Notebook

You can read an overview of this Numerical Linear Algebra course in this blog post. The course was originally taught in the University of San Francisco MS in Analytics graduate program. Course lecture videos are available on YouTube (note that the notebook numbers and video numbers do not line up, since some notebooks took longer than 1 video to cover).

You can ask questions about the course on our fast.ai forums.

1. Why are we here?¶

Note: Future lessons have a lot more code than this one

Why study Numerical Linear Algebra?¶

Key Question of this course: How can we do matrix computations with acceptable speed and acceptable accuracy?

A list of the Top 10 Algorithms of science and engineering during the 20th century includes: the matrix decompositions approach to linear algebra.
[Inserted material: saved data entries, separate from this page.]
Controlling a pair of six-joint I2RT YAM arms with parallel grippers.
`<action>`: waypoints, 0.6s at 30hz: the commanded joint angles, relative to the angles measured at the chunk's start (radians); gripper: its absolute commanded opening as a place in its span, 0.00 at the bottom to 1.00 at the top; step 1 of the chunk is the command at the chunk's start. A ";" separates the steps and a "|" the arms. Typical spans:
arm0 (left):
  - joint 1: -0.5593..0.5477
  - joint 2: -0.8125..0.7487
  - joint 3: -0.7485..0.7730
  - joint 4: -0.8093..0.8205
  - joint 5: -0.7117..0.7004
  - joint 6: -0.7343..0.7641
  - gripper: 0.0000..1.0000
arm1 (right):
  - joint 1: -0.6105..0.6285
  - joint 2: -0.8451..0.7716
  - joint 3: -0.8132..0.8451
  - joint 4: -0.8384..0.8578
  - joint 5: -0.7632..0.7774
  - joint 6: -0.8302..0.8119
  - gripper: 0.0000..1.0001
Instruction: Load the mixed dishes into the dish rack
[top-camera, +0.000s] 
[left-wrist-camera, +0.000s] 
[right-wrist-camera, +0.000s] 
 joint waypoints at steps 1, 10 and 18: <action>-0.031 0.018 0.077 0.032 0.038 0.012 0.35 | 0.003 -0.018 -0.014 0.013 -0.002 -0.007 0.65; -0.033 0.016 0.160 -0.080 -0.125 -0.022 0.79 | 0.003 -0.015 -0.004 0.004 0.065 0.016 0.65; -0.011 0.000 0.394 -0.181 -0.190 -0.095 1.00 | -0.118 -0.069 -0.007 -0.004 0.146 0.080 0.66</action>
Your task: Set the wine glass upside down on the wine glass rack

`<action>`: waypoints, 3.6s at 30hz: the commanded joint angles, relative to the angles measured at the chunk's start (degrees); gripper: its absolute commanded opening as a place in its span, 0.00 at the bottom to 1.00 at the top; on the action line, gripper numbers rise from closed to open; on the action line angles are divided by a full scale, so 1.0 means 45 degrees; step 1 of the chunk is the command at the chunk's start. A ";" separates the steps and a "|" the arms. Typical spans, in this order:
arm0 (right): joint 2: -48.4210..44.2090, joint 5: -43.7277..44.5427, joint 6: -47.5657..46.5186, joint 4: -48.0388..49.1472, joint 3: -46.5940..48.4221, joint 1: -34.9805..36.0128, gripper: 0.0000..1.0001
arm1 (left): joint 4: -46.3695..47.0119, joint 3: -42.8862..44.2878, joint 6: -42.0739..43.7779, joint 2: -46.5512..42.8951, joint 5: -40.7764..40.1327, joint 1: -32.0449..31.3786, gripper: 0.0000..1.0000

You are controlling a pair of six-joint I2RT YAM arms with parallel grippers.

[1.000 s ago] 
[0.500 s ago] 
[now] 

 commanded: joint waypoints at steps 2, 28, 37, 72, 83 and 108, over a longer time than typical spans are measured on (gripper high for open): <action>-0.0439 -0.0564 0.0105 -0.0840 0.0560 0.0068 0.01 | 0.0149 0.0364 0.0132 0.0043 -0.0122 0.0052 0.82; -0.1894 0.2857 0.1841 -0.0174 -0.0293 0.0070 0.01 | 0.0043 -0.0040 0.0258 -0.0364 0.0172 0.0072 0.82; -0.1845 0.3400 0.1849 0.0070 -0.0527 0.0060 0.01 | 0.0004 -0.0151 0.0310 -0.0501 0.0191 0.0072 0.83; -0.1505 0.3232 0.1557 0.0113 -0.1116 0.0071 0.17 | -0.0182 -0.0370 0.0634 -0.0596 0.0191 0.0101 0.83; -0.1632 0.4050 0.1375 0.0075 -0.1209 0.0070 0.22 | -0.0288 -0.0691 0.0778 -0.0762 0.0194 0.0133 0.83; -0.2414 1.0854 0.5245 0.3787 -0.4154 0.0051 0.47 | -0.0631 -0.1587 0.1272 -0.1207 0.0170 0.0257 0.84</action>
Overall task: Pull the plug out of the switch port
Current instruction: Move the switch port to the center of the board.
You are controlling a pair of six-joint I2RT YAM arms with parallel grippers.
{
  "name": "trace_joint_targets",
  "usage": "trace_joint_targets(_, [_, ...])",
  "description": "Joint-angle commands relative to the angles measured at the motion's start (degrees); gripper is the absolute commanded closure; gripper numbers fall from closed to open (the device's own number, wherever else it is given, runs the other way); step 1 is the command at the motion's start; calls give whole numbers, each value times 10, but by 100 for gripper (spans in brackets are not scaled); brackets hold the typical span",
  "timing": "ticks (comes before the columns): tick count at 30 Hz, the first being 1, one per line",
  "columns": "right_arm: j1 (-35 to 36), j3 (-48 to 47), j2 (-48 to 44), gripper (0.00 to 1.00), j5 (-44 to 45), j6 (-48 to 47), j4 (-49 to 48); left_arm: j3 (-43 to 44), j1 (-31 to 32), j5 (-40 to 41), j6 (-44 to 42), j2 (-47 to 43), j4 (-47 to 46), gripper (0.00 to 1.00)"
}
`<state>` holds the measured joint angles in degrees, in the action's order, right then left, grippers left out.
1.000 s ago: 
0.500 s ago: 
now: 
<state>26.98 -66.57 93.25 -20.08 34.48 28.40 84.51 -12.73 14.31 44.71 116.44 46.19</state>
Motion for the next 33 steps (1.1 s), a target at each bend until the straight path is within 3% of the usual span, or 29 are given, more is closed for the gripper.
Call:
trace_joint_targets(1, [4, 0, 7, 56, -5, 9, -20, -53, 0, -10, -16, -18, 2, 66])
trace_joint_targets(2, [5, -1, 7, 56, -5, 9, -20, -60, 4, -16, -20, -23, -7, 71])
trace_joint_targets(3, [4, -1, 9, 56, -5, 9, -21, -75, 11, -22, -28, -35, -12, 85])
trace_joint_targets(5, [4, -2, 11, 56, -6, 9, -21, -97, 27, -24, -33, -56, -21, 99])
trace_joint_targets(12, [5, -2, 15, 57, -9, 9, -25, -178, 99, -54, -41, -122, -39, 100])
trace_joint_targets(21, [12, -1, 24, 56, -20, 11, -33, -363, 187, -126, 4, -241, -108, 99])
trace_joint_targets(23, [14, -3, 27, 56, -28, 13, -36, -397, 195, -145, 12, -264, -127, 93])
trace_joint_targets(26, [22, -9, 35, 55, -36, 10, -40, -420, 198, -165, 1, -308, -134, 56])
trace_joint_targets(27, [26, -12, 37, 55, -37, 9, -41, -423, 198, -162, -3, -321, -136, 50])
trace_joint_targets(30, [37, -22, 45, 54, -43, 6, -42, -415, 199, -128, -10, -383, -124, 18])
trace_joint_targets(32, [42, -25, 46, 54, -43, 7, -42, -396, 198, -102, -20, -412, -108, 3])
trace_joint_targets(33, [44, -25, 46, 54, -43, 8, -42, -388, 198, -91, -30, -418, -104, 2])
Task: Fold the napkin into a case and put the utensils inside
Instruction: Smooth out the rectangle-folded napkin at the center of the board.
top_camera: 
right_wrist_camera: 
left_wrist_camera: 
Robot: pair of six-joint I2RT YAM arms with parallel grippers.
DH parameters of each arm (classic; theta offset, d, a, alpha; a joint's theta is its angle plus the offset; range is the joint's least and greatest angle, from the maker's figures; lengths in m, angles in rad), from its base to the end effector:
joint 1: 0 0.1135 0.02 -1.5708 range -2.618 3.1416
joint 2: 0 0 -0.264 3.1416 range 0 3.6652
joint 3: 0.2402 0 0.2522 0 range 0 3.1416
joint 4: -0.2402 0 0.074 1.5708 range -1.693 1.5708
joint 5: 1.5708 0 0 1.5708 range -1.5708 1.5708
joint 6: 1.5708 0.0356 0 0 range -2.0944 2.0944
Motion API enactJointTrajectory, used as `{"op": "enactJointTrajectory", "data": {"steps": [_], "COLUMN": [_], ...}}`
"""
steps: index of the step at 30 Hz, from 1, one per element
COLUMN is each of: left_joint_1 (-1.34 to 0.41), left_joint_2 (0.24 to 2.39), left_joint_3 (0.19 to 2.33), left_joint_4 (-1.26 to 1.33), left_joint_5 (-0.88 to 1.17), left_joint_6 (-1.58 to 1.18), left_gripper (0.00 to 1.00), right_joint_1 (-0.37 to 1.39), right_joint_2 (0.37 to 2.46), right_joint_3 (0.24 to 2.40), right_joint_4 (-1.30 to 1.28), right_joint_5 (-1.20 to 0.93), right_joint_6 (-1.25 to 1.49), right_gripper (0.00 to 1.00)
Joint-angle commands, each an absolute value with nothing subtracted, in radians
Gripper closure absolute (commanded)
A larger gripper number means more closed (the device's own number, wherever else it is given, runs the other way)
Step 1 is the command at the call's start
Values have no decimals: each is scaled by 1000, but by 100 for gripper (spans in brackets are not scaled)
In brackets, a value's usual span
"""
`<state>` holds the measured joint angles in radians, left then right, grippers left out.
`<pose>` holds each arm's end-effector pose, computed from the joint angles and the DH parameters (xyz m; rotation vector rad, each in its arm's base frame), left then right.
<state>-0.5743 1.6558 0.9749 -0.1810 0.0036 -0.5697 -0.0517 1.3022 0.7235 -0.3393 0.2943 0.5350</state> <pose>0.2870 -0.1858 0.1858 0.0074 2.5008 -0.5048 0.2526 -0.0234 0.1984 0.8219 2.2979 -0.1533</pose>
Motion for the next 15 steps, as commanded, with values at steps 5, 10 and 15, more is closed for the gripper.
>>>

It also includes the QR algorithm, which we'll cover, and Krylov iterative methods which we'll see an example of. (See here for another take)

(source: [Top 10 Algorithms](http://www.cs.fsu.edu/~lacher/courses/COT4401/notes/cise_v2_i1/guest.pdf))

There are 4 things to keep in mind when choosing or designing an algorithm for matrix computations:

Memory Use
Speed
Accuracy
Scalability/Parallelization

Often there will be trade-offs between these categories.

Motivation¶

Matrices are everywhere-- anything that can be put in an Excel spreadsheet is a matrix, and language and pictures can be represented as matrices as well. Knowing what options there are for matrix algorithms, and how to navigate compromises, can make enormous differences to your solutions. For instance, an approximate matrix computation can often be thousands of times faster than an exact one.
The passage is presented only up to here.